__What needs to be done__: Take the data that follows and retype it word for word.

__Input material__:

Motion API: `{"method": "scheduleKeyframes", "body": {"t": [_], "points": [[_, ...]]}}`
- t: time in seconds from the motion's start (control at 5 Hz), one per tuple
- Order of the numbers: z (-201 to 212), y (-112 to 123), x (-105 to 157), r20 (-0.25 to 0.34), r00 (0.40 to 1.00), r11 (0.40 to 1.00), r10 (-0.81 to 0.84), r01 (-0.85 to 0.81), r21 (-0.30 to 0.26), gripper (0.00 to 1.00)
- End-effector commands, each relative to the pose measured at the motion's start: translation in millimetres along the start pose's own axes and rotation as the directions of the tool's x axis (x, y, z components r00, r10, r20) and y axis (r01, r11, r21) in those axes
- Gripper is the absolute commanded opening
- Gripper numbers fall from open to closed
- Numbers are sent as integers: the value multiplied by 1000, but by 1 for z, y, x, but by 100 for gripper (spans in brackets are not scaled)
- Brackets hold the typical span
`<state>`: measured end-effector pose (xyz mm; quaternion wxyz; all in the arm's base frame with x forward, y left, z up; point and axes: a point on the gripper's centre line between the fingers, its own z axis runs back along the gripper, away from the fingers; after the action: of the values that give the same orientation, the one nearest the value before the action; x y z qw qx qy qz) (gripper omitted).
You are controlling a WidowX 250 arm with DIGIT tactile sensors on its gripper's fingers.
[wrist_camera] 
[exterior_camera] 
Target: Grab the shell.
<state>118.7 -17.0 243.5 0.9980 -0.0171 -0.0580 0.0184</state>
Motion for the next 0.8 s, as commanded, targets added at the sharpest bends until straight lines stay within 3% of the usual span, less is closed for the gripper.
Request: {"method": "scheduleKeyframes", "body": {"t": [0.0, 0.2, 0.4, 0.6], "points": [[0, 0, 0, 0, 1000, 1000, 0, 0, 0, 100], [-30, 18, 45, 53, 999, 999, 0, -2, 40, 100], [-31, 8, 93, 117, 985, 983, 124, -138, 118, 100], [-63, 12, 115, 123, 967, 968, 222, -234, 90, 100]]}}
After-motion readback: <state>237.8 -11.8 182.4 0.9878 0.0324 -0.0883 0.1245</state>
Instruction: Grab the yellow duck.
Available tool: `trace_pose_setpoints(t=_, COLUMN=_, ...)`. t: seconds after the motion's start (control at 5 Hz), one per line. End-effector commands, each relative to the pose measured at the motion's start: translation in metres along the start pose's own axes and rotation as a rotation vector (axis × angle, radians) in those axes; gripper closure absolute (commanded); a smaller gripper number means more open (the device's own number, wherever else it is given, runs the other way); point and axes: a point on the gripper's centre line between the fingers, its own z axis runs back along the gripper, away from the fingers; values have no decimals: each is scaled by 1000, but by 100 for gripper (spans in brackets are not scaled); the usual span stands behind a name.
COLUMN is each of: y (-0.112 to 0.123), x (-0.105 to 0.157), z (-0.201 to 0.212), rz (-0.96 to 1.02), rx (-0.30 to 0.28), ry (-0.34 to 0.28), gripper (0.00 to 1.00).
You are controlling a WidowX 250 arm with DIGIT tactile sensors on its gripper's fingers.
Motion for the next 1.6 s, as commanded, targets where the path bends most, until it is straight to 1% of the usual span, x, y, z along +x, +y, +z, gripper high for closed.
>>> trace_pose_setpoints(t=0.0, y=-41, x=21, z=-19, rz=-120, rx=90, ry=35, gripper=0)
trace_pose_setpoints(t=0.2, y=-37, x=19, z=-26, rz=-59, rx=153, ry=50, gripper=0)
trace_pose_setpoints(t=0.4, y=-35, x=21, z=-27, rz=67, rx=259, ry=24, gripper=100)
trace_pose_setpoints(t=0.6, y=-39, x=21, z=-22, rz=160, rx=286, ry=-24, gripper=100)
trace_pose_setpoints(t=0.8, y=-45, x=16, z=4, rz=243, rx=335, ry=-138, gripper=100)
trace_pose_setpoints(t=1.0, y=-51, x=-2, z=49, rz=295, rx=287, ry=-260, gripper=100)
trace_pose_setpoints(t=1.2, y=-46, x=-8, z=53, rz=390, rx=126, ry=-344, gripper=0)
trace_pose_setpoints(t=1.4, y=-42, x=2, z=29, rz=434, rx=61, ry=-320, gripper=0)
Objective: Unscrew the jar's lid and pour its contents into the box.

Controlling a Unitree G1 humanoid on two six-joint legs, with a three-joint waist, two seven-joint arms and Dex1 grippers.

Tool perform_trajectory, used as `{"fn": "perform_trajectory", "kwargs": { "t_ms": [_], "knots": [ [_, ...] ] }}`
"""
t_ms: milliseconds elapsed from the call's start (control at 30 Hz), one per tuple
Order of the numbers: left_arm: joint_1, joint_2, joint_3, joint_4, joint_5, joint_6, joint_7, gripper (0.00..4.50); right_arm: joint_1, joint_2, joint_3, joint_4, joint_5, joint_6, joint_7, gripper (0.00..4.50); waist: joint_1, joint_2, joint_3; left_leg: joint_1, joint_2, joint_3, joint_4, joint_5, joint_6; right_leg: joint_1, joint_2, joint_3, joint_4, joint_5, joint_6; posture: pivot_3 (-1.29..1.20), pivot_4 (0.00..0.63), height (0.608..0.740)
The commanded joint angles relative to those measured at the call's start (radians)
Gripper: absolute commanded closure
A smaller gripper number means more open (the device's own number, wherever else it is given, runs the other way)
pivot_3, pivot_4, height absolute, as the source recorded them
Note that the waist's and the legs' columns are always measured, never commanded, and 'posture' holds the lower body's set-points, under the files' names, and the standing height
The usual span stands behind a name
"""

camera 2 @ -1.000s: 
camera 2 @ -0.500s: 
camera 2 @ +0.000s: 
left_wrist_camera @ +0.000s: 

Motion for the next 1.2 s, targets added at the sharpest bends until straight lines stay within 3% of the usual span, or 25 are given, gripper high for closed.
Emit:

__Task output__:
Motion API: `{"method": "scheduleKeyframes", "body": {"t": [_], "points": [[_, ...]]}}`
- t: time in seconds from the motion's start (control at 5 Hz), one per tuple
- Order of the numbers: z (-201 to 212), y (-112 to 123), x (-105 to 157), r20 (-0.25 to 0.34), r00 (0.40 to 1.00), r11 (0.40 to 1.00), r10 (-0.81 to 0.84), r01 (-0.85 to 0.81), r21 (-0.30 to 0.26), gripper (0.00 to 1.00)
- End-effector commands, each relative to the pose measured at the motion's start: translation in millimetres along the start pose's own axes and rotation as the directions of the tool's x axis (x, y, z components r00, r10, r20) and y axis (r01, r11, r21) in those axes
- Gripper is the absolute commanded opening
- Gripper numbers fall from open to closed
- Numbers are sent as integers: the value multiplied by 1000, but by 1 for z, y, x, but by 100 for gripper (spans in brackets are not scaled)
- Brackets hold the typical span
`<state>`: measured end-effector pose (xyz mm; quaternion wxyz; all in the arm's base frame with x forward, y left, z up; point and axes: a point on the gripper's centre line between the fingers, its own z axis runs back along the gripper, away from the fingers; after the action: of the values that give the same orientation, the one nearest the value before the action; x y z qw qx qy qz) (gripper omitted).
You are controlling a WidowX 250 arm with DIGIT tactile sensors on its gripper's fingers.
[wrist_camera] 
[exterior_camera] 
Target: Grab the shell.
<state>118.7 -17.0 243.5 0.9980 -0.0171 -0.0580 0.0184</state>
Motion for the next 0.8 s, as commanded, targets added at the sharpest bends until straight lines stay within 3% of the usual span, less is closed for the gripper.
Request: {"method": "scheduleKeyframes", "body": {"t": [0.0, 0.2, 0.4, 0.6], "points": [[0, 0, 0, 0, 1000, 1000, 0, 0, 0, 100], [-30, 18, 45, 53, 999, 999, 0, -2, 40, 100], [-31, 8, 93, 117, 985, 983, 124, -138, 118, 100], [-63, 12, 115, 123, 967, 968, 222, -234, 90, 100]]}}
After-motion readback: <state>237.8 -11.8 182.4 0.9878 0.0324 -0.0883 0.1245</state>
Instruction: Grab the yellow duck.
Available tool: `trace_pose_setpoints(t=_, COLUMN=_, ...)`. t: seconds after the motion's start (control at 5 Hz), one per line. End-effector commands, each relative to the pose measured at the motion's start: translation in metres along the start pose's own axes and rotation as a rotation vector (axis × angle, radians) in those axes; gripper closure absolute (commanded); a smaller gripper number means more open (the device's own number, wherever else it is given, runs the other way); point and axes: a point on the gripper's centre line between the fingers, its own z axis runs back along the gripper, away from the fingers; values have no decimals: each is scaled by 1000, but by 100 for gripper (spans in brackets are not scaled); the usual span stands behind a name.
COLUMN is each of: y (-0.112 to 0.123), x (-0.105 to 0.157), z (-0.201 to 0.212), rz (-0.96 to 1.02), rx (-0.30 to 0.28), ry (-0.34 to 0.28), gripper (0.00 to 1.00).
You are controlling a WidowX 250 arm with DIGIT tactile sensors on its gripper's fingers.
Motion for the next 1.6 s, as commanded, targets where the path bends most, until it is straight to 1% of the usual span, x, y, z along +x, +y, +z, gripper high for closed.
>>> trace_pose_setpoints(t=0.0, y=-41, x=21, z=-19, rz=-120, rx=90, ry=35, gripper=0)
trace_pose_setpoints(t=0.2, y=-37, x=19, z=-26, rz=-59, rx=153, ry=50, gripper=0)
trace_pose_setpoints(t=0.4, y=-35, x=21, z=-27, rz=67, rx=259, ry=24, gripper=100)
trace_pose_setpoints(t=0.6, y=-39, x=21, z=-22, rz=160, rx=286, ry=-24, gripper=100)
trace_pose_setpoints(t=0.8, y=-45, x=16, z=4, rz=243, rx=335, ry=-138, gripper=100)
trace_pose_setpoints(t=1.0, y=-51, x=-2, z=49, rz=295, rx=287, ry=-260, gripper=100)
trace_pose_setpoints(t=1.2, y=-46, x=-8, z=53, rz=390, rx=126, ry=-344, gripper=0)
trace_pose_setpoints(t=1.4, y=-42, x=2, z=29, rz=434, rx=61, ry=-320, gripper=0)
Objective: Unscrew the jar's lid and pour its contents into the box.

Controlling a Unitree G1 humanoid on two six-joint legs, with a three-joint waist, two seven-joint arms and Dex1 grippers.

Tool perform_trajectory, used as `{"fn": "perform_trajectory", "kwargs": { "t_ms": [_], "knots": [ [_, ...] ] }}`
"""
t_ms: milliseconds elapsed from the call's start (control at 30 Hz), one per tuple
Order of the numbers: left_arm: joint_1, joint_2, joint_3, joint_4, joint_5, joint_6, joint_7, gripper (0.00..4.50); right_arm: joint_1, joint_2, joint_3, joint_4, joint_5, joint_6, joint_7, gripper (0.00..4.50); waist: joint_1, joint_2, joint_3; left_leg: joint_1, joint_2, joint_3, joint_4, joint_5, joint_6; right_leg: joint_1, joint_2, joint_3, joint_4, joint_5, joint_6; posture: pivot_3 (-1.29..1.20), pivot_4 (0.00..0.63), height (0.608..0.740)
The commanded joint angles relative to those measured at the call's start (radians)
Gripper: absolute commanded closure
A smaller gripper number means more open (the device's own number, wherever else it is given, runs the other way)
pivot_3, pivot_4, height absolute, as the source recorded them
Note that the waist's and the legs' columns are always measured, never commanded, and 'posture' holds the lower body's set-points, under the files' names, and the standing height
The usual span stands behind a name
"""

camera 2 @ -1.000s: 
camera 2 @ -0.500s: 
camera 2 @ +0.000s: 
left_wrist_camera @ +0.000s: 

Motion for the next 1.2 s, targets added at the sharpest bends until straight lines stay within 3% of the usual span, or 25 are given, gripper high for closed.
Emit:

The exercise is done, with nothing left to add.